• TASK TO CARRY OUT:
Your answer is the listing, printed exactly as given.

• SUPPLIED DATA:
•••••
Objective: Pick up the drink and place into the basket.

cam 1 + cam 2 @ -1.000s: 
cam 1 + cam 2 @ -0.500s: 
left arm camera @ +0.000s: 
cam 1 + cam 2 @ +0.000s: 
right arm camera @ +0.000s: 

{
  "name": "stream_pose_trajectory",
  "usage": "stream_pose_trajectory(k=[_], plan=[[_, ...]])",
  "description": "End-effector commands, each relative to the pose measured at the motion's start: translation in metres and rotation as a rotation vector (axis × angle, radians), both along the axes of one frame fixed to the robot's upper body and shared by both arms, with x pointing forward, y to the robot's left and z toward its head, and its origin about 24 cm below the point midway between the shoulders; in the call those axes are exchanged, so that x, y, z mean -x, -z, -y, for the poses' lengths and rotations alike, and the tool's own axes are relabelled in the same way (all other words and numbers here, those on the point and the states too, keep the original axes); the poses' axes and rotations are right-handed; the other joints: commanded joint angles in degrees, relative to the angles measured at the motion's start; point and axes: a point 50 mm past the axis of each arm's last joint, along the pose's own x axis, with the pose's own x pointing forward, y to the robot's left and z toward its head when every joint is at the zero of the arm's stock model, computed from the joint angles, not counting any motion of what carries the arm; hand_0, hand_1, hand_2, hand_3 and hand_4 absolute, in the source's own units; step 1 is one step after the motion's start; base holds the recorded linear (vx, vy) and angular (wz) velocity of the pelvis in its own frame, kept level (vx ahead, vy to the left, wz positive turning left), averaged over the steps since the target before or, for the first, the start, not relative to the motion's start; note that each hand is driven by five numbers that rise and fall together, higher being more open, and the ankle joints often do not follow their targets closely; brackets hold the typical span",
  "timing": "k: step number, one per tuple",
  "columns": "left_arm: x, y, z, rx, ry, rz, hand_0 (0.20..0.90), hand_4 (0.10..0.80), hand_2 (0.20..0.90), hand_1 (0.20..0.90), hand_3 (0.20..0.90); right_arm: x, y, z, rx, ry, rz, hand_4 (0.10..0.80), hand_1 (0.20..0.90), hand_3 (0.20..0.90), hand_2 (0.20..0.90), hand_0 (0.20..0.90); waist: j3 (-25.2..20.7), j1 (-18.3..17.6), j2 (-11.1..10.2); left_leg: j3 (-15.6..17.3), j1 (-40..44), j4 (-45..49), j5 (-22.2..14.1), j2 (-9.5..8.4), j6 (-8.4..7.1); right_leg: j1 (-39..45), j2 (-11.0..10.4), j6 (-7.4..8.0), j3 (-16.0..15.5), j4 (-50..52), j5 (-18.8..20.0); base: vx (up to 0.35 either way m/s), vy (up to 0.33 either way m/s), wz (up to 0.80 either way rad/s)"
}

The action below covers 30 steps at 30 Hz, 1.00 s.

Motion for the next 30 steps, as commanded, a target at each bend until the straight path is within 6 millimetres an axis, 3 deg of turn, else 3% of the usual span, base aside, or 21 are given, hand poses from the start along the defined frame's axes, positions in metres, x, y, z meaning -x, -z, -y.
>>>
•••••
• WRITTEN SOLUTION:
Objective: Pick up the drink and place into the basket.

cam 1 + cam 2 @ -1.000s: 
cam 1 + cam 2 @ -0.500s: 
left arm camera @ +0.000s: 
cam 1 + cam 2 @ +0.000s: 
right arm camera @ +0.000s: 

{
  "name": "stream_pose_trajectory",
  "usage": "stream_pose_trajectory(k=[_], plan=[[_, ...]])",
  "description": "End-effector commands, each relative to the pose measured at the motion's start: translation in metres and rotation as a rotation vector (axis × angle, radians), both along the axes of one frame fixed to the robot's upper body and shared by both arms, with x pointing forward, y to the robot's left and z toward its head, and its origin about 24 cm below the point midway between the shoulders; in the call those axes are exchanged, so that x, y, z mean -x, -z, -y, for the poses' lengths and rotations alike, and the tool's own axes are relabelled in the same way (all other words and numbers here, those on the point and the states too, keep the original axes); the poses' axes and rotations are right-handed; the other joints: commanded joint angles in degrees, relative to the angles measured at the motion's start; point and axes: a point 50 mm past the axis of each arm's last joint, along the pose's own x axis, with the pose's own x pointing forward, y to the robot's left and z toward its head when every joint is at the zero of the arm's stock model, computed from the joint angles, not counting any motion of what carries the arm; hand_0, hand_1, hand_2, hand_3 and hand_4 absolute, in the source's own units; step 1 is one step after the motion's start; base holds the recorded linear (vx, vy) and angular (wz) velocity of the pelvis in its own frame, kept level (vx ahead, vy to the left, wz positive turning left), averaged over the steps since the target before or, for the first, the start, not relative to the motion's start; note that each hand is driven by five numbers that rise and fall together, higher being more open, and the ankle joints often do not follow their targets closely; brackets hold the typical span",
  "timing": "k: step number, one per tuple",
  "columns": "left_arm: x, y, z, rx, ry, rz, hand_0 (0.20..0.90), hand_4 (0.10..0.80), hand_2 (0.20..0.90), hand_1 (0.20..0.90), hand_3 (0.20..0.90); right_arm: x, y, z, rx, ry, rz, hand_4 (0.10..0.80), hand_1 (0.20..0.90), hand_3 (0.20..0.90), hand_2 (0.20..0.90), hand_0 (0.20..0.90); waist: j3 (-25.2..20.7), j1 (-18.3..17.6), j2 (-11.1..10.2); left_leg: j3 (-15.6..17.3), j1 (-40..44), j4 (-45..49), j5 (-22.2..14.1), j2 (-9.5..8.4), j6 (-8.4..7.1); right_leg: j1 (-39..45), j2 (-11.0..10.4), j6 (-7.4..8.0), j3 (-16.0..15.5), j4 (-50..52), j5 (-18.8..20.0); base: vx (up to 0.35 either way m/s), vy (up to 0.33 either way m/s), wz (up to 0.80 either way rad/s)"
}

The action below covers 30 steps at 30 Hz, 1.00 s.

Motion for the next 30 steps, as commanded, a target at each bend until the straight path is within 6 millimetres an axis, 3 deg of turn, else 3% of the usual span, base aside, or 21 are given, hand poses from the start along the defined frame's axes, positions in metres, x, y, z meaning -x, -z, -y.
>>>

No more output will be produced.